As for Jacob, he had thrust his pitchfork into the ground, and had thrown
himself down beside it, in thorough abandonment to the unprecedented
pleasure of having five lozenges in his mouth at once, blinking
meanwhile, and making inarticulate sounds of gustative content. He had
not yet given any sign of noticing the guineas, but in seating himself he
had laid his broad right hand on them, and unconsciously kept it in that
position, absorbed in the sensations of his palate. If he could only be
kept so occupied with the lozenges as not to see the guineas before David
could manage to cover them! That was David's best hope of safety; for
Jacob knew his mother's guineas; it had been part of their common
experience as boys to be allowed to look at these handsome coins, and
rattle them in their box on high days and holidays, and among all Jacob's
narrow experiences as to money, this was likely to be the most memorable.
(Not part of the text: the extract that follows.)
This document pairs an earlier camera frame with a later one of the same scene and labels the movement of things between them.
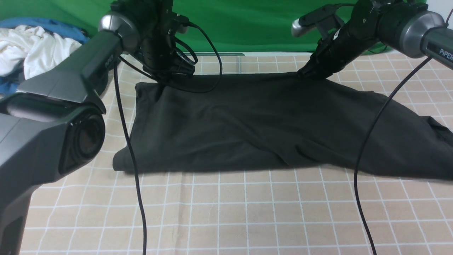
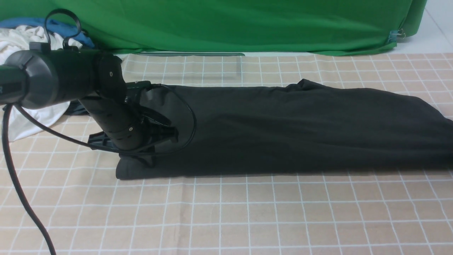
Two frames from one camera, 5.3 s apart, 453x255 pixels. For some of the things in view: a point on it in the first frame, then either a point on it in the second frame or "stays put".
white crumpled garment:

"Here, Jacob," said David, in an insinuating tone, handing the box to
him, "I'll give 'em all to you. Run!--make haste!--else somebody'll come
and take 'em."
David, not having studied the psychology of idiots, was not aware that
they are not to be wrought upon by imaginative fears. Jacob took the box
with his left hand, but saw no necessity for running away. Was ever a
promising young man wishing to lay the foundation of his fortune by
appropriating his mother's guineas obstructed by such a day-mare as this?
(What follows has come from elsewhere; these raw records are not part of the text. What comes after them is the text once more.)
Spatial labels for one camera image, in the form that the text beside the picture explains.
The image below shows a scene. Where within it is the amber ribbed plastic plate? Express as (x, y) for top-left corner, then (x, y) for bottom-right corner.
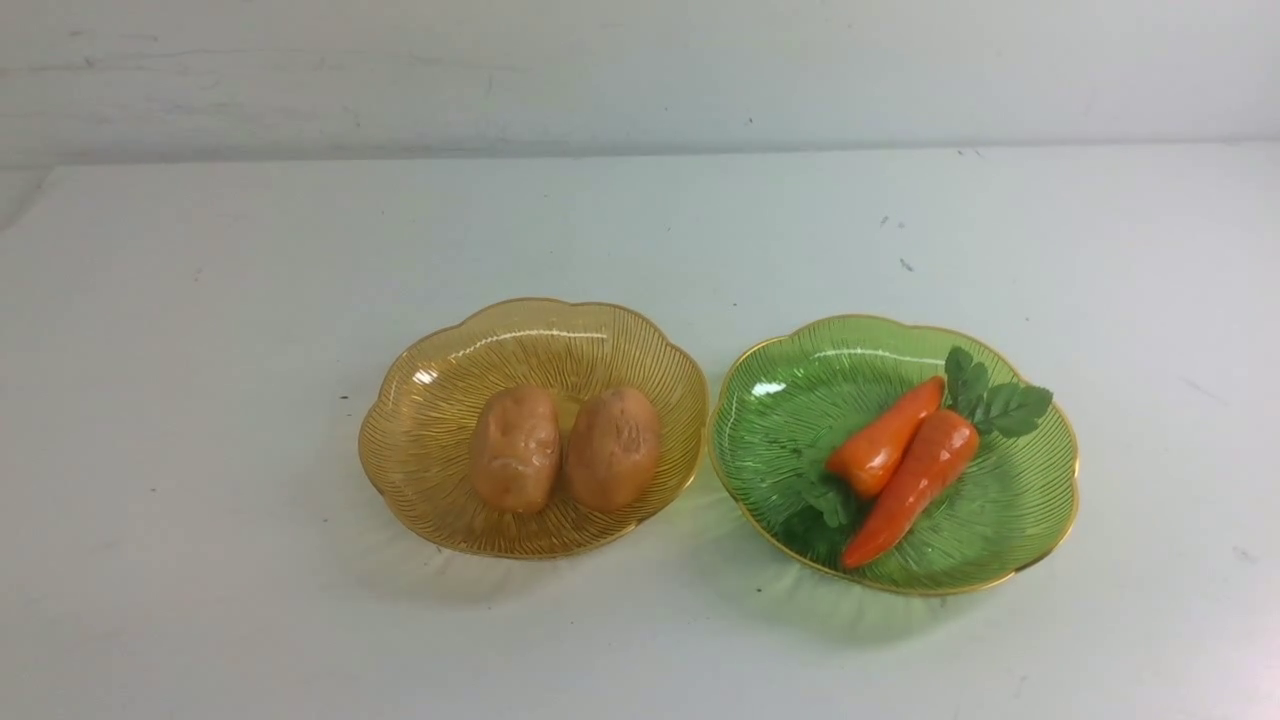
(358, 297), (710, 560)

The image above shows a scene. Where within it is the orange carrot with green leaves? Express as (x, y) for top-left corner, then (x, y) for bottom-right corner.
(803, 375), (946, 528)

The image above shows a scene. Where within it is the brown wrinkled potato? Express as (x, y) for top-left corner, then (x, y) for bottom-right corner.
(564, 387), (662, 512)

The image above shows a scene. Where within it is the brown potato with dimples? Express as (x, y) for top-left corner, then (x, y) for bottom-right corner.
(468, 386), (562, 515)
But the moment must come when Jacob would move his right hand to draw off
the lid of the tin box, and then David would sweep the guineas into the
hole with the utmost address and swiftness, and immediately seat himself
upon them. Ah, no! It's of no use to have foresight when you are
dealing with an idiot: he is not to be calculated upon. Jacob's right
hand was given to vague clutching and throwing; it suddenly clutched the
guineas as if they had been so many pebbles, and was raised in an
attitude which promised to scatter them like seed over a distant bramble,
when, from some prompting or other--probably of an unwonted sensation--it
paused, descended to Jacob's knee, and opened slowly under the inspection
of Jacob's dull eyes. David began to pray again, but immediately
desisted--another resource having occurred to him.
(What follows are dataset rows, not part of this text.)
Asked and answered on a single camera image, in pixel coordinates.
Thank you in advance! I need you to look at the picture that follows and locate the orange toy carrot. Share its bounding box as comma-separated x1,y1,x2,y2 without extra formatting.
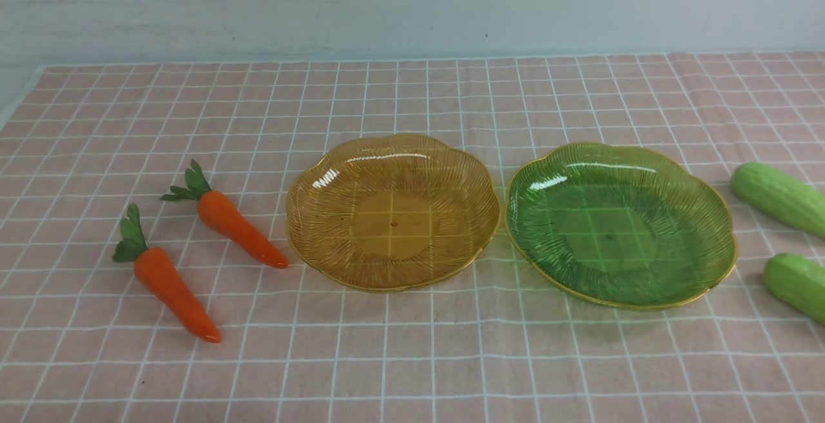
160,159,289,268
112,203,223,344

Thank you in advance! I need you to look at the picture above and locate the green ribbed plastic plate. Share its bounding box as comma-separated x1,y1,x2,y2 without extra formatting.
505,142,739,311

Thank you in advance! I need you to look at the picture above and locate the pink checkered tablecloth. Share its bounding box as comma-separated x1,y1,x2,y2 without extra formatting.
1,52,823,422

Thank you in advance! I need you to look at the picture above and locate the amber ribbed plastic plate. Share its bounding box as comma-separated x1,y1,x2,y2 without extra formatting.
286,134,503,293

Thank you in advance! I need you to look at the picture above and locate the green toy cucumber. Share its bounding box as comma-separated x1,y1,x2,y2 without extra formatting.
730,162,824,238
762,252,824,324
"Mother! zinnies!" exclaimed the innocent Jacob. Then, looking at David,
he said, interrogatively, "Box?"
"Hush! hush!" said David, summoning all his ingenuity in this severe
strait. "See, Jacob!" He took the tin box from his brother's hand, and
emptied it of the lozenges, returning half of them to Jacob, but secretly
keeping the rest in his own hand. Then he held out the empty box, and
said, "Here's the box, Jacob! The box for the guineas!" gently sweeping
them from Jacob's palm into the box.
This procedure was not objectionable to Jacob; on the contrary, the
guineas clinked so pleasantly as they fell, that he wished for a
repetition of the sound, and seizing the box, began to rattle it very
gleefully. David, seizing the opportunity, deposited his reserve of
lozenges in the ground and hastily swept some earth over them. "Look,
Jacob!" he said, at last. Jacob paused from his clinking, and looked
into the hole, while David began to scratch away the earth, as if in
doubtful expectation. When the lozenges were laid bare, he took them out
one by one, and gave them to Jacob. "Hush!" he said, in a loud whisper,
"Tell nobody--all for Jacob--hush--sh--sh! Put guineas in the
hole--they'll come out like this!" To make the lesson more complete, he
took a guinea, and lowering it into the hole, said, "Put in _so_." Then,
as he took the last lozenge out, he said, "Come out _so_," and put the
lozenge into Jacob's hospitable mouth.
Jacob turned his head on one side, looked first at his brother and then
at the hole, like a reflective monkey, and, finally, laid the box of
guineas in the hole with much decision. David made haste to add every
one of the stray coins, put on the lid, and covered it well with earth,
saying in his meet coaxing tone--
"Take 'm out to-morrow, Jacob; all for Jacob! Hush--sh--sh!"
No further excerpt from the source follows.